- **THE TASK**:
Below is a listing; restate from it, character for character, the lines beginning at the line holding "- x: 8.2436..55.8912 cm" and ending at the line holding "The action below", both included.
═══ GIVEN DATA
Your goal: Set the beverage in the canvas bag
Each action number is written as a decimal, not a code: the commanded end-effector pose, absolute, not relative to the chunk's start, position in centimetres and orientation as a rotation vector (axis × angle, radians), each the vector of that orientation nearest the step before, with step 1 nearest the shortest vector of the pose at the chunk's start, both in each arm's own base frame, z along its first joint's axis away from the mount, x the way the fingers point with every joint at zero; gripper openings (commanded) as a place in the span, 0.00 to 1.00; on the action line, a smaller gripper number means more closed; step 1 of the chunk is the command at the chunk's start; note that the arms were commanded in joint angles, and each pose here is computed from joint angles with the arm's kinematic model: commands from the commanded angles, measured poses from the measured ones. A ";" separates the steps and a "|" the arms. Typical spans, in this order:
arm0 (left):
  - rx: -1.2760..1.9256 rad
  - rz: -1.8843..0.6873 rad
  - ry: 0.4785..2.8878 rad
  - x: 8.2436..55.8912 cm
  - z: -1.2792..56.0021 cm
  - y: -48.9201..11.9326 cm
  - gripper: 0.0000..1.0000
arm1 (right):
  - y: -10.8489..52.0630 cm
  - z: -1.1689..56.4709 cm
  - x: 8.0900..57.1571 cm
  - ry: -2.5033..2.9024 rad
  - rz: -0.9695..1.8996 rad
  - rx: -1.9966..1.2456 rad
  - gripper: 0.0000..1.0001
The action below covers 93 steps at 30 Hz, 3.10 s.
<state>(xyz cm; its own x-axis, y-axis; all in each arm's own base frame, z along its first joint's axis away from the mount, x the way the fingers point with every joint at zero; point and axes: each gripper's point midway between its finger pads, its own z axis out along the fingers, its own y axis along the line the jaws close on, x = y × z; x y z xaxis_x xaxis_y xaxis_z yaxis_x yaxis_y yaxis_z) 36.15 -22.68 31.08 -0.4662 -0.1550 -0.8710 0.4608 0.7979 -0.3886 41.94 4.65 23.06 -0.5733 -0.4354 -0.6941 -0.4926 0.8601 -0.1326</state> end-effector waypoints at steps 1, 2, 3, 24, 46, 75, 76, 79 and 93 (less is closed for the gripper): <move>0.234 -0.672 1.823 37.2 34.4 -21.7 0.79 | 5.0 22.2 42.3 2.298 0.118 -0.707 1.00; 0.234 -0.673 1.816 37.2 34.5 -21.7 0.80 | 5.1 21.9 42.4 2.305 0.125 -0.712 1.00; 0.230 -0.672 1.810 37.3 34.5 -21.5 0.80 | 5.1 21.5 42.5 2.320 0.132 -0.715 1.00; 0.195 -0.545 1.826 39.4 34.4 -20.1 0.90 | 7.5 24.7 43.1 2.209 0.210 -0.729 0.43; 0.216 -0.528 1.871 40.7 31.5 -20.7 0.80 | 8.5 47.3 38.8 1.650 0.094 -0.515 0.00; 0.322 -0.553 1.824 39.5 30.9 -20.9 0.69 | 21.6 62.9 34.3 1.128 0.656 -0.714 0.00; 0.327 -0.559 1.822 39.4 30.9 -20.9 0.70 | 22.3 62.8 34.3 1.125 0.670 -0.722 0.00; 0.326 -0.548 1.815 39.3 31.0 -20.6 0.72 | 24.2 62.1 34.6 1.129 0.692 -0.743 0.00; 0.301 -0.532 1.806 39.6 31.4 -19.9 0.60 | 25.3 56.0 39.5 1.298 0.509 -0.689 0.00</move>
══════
- **RESPONSE TO THE EXERCISE**:
  - x: 8.2436..55.8912 cm
  - z: -1.2792..56.0021 cm
  - y: -48.9201..11.9326 cm
  - gripper: 0.0000..1.0000
arm1 (right):
  - y: -10.8489..52.0630 cm
  - z: -1.1689..56.4709 cm
  - x: 8.0900..57.1571 cm
  - ry: -2.5033..2.9024 rad
  - rz: -0.9695..1.8996 rad
  - rx: -1.9966..1.2456 rad
  - gripper: 0.0000..1.0001
The action below covers 93 steps at 30 Hz, 3.10 s.

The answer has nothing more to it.